- Required action
Work out how many lines of the listing hold "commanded" and return that number by itself.

- Records shown
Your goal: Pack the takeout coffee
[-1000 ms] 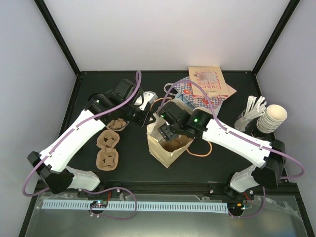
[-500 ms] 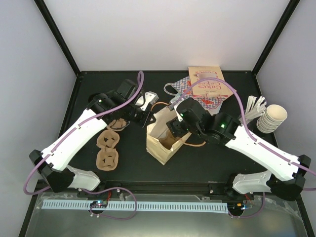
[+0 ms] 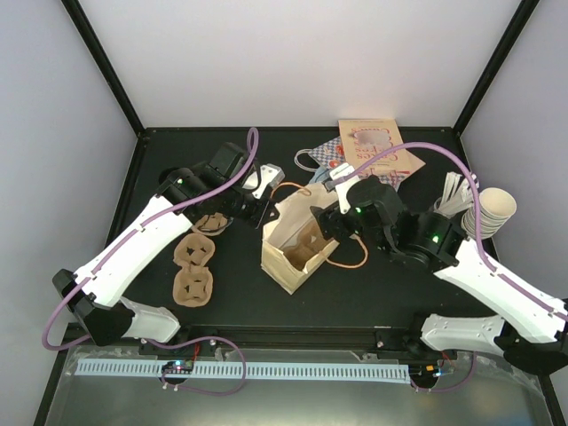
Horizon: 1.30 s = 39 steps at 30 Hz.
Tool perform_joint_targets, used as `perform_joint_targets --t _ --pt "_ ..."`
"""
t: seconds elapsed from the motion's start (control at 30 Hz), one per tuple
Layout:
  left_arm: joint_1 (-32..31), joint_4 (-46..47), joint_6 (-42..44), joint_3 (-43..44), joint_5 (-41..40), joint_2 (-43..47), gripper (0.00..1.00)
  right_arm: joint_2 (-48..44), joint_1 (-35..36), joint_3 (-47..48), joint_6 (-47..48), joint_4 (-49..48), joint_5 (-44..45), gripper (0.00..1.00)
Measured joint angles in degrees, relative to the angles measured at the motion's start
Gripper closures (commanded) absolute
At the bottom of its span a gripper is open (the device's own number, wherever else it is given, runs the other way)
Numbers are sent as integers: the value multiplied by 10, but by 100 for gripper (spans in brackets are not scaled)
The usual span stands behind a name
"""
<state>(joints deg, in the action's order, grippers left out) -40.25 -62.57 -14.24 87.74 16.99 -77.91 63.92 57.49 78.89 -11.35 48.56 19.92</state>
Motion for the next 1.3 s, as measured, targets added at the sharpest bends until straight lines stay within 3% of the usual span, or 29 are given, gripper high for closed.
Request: perform_joint_targets --t 0.17,0.33,0.47,0.63,0.73,0.93,1.13,1.3 --pt "0 0 2 2 -3 -2 91 -11 0 0 7 -1 24 9" --pt "0 0 3 2 -5 -2 72 -22 0 -5 7 -3 50 0" --pt "0 1 5 2 -10 -2 56 -37 0 -18 8 -3 68 0" --pt "0 2 6 2 -19 0 28 -51 0 -24 5 -5 92 0" --pt "0 4 2 2 -25 9 3 -58 0 -29 5 -6 102 0" --pt "0 19 -19 -6 -78 65 1 -67 0 -36 -9 -9 131 0" --pt "10 87 -42 -91 -108 187 1 -76 0 -36 -30 -10 138 0" --pt "12 97 -40 -110 -107 197 1 -100 0 -52 -40 -24 123 0"
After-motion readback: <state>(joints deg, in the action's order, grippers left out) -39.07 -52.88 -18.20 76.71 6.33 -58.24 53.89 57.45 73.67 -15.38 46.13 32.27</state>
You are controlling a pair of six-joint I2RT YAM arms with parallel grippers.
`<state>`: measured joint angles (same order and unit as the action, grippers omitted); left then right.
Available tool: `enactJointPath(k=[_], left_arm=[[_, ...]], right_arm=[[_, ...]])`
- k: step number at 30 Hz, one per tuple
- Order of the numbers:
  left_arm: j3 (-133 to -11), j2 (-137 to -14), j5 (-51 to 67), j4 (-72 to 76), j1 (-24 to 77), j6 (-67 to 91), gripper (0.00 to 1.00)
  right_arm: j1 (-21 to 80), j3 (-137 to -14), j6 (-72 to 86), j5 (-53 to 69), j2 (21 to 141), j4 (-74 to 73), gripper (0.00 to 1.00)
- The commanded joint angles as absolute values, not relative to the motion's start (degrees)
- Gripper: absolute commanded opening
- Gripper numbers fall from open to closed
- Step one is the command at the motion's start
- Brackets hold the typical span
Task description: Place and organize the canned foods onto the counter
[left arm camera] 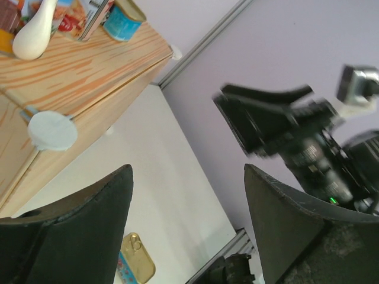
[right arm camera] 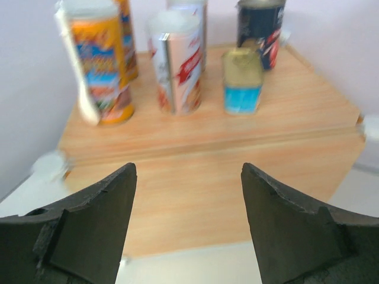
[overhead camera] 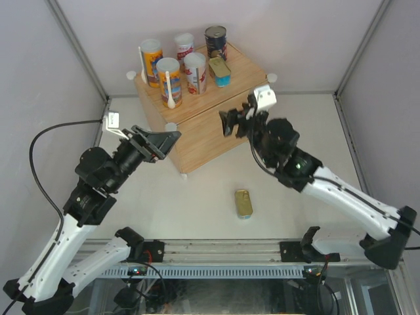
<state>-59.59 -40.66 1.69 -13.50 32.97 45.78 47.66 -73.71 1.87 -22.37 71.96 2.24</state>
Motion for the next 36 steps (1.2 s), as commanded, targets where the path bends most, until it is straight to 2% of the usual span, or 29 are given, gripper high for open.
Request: enactJointPath(k=[1,7,15,29,36], left_arm=[[-56.9,-39.4,2.0,-13.6,32.7,43.6,0.8],[-54.8,-38.6,2.8,-13.5,33.5,42.8,0.8],[-52.6,-37.0,4.1,-13.5,34.6,42.2,0.8],[-53.1,-36.8,6.8,-17.2,35.0,40.7,0.8],[-53.6,-37.0,7.7,-18.7,35.0,39.8,0.8]], right_arm=[[57.6,-65.0,6.8,-35.1,62.1,-4.7,0.7],[73.7,-54.8,21.0,-48.4,54.3,-19.4,0.7],[86.2,-41.9,46.1,-59.8,52.8,-29.4,0.71],[92.6,-35.4,80.3,-64.8,70.6,-36.5,0.83],[91.8,-34.1,84.4,-64.3,76.3,-34.7,0.84]])
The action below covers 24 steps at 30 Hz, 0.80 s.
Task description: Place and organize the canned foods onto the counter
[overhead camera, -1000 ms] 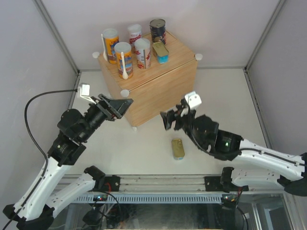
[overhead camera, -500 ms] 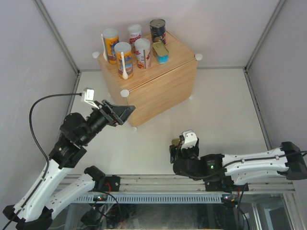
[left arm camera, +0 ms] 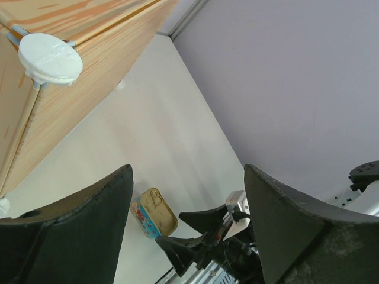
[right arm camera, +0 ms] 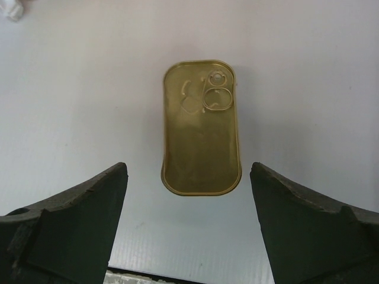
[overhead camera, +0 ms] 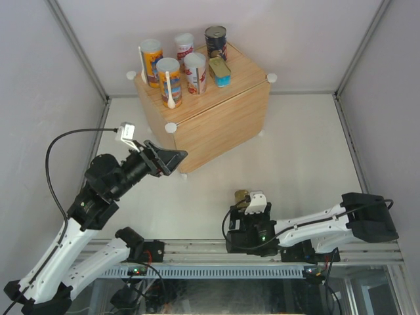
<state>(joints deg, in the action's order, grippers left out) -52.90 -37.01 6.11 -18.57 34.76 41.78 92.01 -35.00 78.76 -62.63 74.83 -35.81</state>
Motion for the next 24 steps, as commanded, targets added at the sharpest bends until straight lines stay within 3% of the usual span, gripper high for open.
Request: enactJointPath(k=[1,19,22,24], left_arm=[[-53.7,-37.0,7.8,-19.0,35.1,39.6,0.8],[-52.6,-35.0,6.5,-19.8,35.0,38.8,0.8],[-52.3,-34.6,6.0,-19.9,35.1,38.8,0.8],[-52.3,-34.3,5.8,-20.1,35.1,38.8,0.8]], right_arm=[[91.6,-33.5,84.0,-64.0,76.6,-33.6,0.84],[84.3,-26.2,60.9,-58.4,78.8,-8.5,0.71],[83.2,-25.1,57.0,-57.3,79.2,-4.0,0.63],[82.7,-25.1,55.1,-56.8,79.5,-2.4,0.5]])
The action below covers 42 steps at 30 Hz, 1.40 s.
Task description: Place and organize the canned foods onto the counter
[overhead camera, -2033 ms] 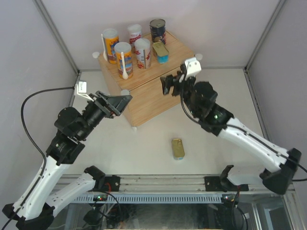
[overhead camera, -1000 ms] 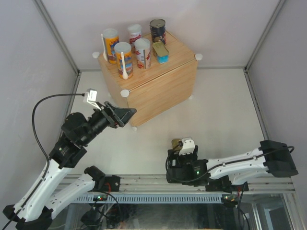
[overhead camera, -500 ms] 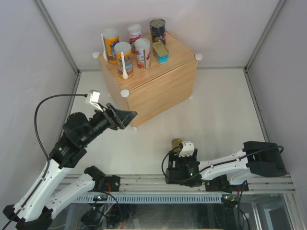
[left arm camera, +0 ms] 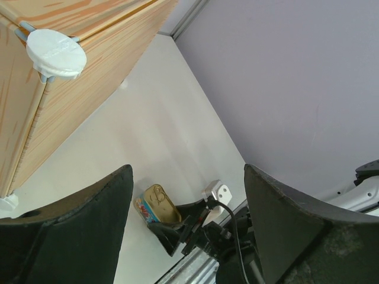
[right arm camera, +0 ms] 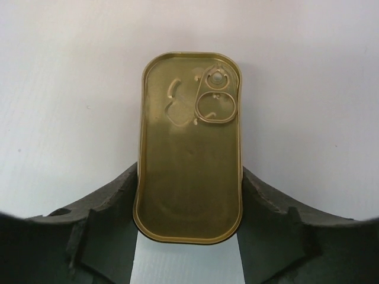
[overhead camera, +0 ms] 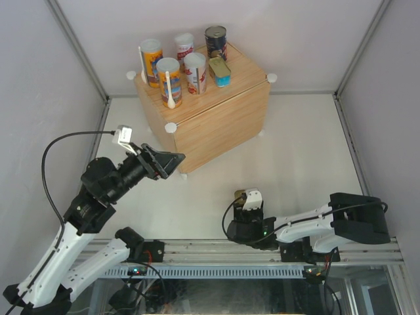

- Task result
5